• What you need to do
Take the listing below and print exactly the lines starting at the line containing "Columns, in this" and ending at the line containing "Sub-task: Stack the", both ends included, and no others.

• Information provided

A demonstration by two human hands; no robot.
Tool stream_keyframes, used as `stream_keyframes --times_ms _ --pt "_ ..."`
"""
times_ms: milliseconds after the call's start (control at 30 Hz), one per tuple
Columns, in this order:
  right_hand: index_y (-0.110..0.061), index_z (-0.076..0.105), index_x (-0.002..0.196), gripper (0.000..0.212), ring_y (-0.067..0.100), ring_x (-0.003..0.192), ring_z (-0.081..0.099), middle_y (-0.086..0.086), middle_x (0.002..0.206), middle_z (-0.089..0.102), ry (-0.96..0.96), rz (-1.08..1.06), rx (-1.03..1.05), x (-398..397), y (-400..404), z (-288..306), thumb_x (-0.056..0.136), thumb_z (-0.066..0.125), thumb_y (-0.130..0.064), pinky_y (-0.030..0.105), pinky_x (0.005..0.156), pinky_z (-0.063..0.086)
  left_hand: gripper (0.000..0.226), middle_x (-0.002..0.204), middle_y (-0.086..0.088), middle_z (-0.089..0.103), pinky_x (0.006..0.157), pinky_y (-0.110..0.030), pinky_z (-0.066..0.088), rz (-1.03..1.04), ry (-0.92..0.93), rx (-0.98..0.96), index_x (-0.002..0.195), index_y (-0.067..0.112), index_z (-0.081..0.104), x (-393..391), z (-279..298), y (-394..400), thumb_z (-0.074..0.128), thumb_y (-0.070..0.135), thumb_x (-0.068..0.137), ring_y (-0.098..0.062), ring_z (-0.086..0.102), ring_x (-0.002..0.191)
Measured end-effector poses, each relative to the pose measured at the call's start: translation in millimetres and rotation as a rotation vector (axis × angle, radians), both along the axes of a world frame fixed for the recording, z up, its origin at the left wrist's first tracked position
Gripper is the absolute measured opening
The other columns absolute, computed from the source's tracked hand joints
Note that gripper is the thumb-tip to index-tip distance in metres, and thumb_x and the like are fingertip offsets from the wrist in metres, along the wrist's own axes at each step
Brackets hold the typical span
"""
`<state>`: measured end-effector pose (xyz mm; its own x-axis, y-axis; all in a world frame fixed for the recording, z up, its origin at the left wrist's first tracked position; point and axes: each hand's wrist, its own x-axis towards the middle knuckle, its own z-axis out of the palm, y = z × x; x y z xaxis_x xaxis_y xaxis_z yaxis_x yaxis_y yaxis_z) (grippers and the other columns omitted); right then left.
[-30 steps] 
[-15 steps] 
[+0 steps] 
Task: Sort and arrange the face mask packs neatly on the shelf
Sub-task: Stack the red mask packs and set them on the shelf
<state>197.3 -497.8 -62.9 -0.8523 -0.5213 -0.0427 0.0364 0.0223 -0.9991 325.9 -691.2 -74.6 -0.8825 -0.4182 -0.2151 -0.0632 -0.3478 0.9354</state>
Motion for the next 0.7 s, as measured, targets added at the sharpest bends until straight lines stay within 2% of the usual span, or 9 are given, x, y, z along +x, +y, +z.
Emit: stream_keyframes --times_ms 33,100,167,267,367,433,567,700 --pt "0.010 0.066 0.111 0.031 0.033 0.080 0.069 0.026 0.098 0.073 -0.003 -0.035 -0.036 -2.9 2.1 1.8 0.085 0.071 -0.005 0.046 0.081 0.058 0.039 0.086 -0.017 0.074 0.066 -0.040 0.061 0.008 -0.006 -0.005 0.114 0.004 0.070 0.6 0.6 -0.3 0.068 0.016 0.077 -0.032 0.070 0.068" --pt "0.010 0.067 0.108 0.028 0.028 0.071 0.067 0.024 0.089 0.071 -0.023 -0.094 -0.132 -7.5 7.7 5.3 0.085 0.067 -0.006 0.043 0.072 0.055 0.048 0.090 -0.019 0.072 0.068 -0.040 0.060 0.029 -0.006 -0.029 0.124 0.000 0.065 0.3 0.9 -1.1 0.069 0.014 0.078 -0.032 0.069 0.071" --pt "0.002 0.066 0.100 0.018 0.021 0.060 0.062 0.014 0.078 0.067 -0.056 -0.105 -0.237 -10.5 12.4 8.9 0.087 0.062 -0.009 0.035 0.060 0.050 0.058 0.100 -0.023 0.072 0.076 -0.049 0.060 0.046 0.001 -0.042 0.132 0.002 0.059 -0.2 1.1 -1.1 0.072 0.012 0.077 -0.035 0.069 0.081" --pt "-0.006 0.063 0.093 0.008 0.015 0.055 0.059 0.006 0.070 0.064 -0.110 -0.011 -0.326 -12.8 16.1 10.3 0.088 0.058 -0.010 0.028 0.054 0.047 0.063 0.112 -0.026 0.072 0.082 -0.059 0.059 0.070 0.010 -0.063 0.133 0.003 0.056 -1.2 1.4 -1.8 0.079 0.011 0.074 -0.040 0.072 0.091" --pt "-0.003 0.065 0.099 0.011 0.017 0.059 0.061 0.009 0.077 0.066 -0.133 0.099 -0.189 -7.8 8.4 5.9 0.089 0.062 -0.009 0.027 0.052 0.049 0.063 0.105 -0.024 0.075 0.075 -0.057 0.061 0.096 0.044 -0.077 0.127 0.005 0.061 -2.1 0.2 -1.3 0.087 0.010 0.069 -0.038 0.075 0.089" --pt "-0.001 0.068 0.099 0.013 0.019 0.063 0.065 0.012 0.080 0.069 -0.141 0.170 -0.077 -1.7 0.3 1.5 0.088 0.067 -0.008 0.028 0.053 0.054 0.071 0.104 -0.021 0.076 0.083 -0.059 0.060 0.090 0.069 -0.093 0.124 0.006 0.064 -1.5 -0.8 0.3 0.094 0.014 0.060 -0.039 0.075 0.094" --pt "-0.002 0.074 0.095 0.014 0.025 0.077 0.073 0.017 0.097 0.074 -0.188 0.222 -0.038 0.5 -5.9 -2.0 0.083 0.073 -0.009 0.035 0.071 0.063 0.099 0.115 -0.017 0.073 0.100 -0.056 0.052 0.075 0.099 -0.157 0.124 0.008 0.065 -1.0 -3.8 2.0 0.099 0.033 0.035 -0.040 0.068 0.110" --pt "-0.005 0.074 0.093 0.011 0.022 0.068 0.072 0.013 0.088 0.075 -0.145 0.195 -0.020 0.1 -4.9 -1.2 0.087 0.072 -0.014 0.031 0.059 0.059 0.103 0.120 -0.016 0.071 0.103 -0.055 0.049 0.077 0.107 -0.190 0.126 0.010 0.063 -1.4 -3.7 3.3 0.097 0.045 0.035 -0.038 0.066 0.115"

• Completed task
Columns, in this order:
  right_hand: index_y (-0.110..0.061), index_z (-0.076..0.105), index_x (-0.002..0.196), gripper (0.000..0.212), ring_y (-0.067..0.100), ring_x (-0.003..0.192), ring_z (-0.081..0.099), middle_y (-0.086..0.086), middle_x (0.002..0.206), middle_z (-0.089..0.102), ry (-0.96..0.96), rz (-1.08..1.06), rx (-1.03..1.05), x (-398..397), y (-400..404), z (-288..306), thumb_x (-0.056..0.136), thumb_z (-0.066..0.125), thumb_y (-0.130..0.064), pinky_y (-0.030..0.105), pinky_x (0.005..0.156), pinky_z (-0.063..0.086)
  left_hand: gripper (0.000..0.226), middle_x (-0.002..0.204), middle_y (-0.086..0.088), middle_z (-0.089..0.103), pinky_x (0.006..0.157), pinky_y (-0.110..0.030), pinky_z (-0.066..0.088), rz (-1.03..1.04), ry (-0.92..0.93), rx (-0.98..0.96), index_x (-0.002..0.195), index_y (-0.067..0.112), index_z (-0.081..0.104), x (-393..391), z (-279..298), y (-394..400), thumb_z (-0.074..0.128), thumb_y (-0.070..0.135), thumb_x (-0.068..0.137), ring_y (-0.098..0.062), ring_z (-0.086..0.102), ring_x (-0.002..0.191)
Measured end-effector poses, each relative to the pose measured at the call's start: translation in millimetres and rotation as a rotation vector (axis × angle, radians), both along the axes of a world frame fixed for the recording, z up, its origin at the left wrist's first tracked position
Gripper is the absolute measured opening
The other columns absolute, computed from the source's tracked hand joints
Note that gripper is the thumb-tip to index-tip distance in metres, and thumb_x and the like are fingertip offsets from the wrist in metres, along the wrist's own axes at each step
Brackets hold the typical span
"""
`<state>`: measured end-effector pose (xyz mm; its own x-axis, y-axis; all in a world frame fixed for the recording, z up, its origin at the left wrist's first tracked position; point and axes: each hand's wrist, its own x-axis towards the middle knuckle, its own z-axis out of the palm, y = z × x; x y z xaxis_x xaxis_y xaxis_z yaxis_x yaxis_y yaxis_z) (grippers and the other columns omitted); right then left.
[-30 steps] 
[-15 steps] 
[+0 steps] 
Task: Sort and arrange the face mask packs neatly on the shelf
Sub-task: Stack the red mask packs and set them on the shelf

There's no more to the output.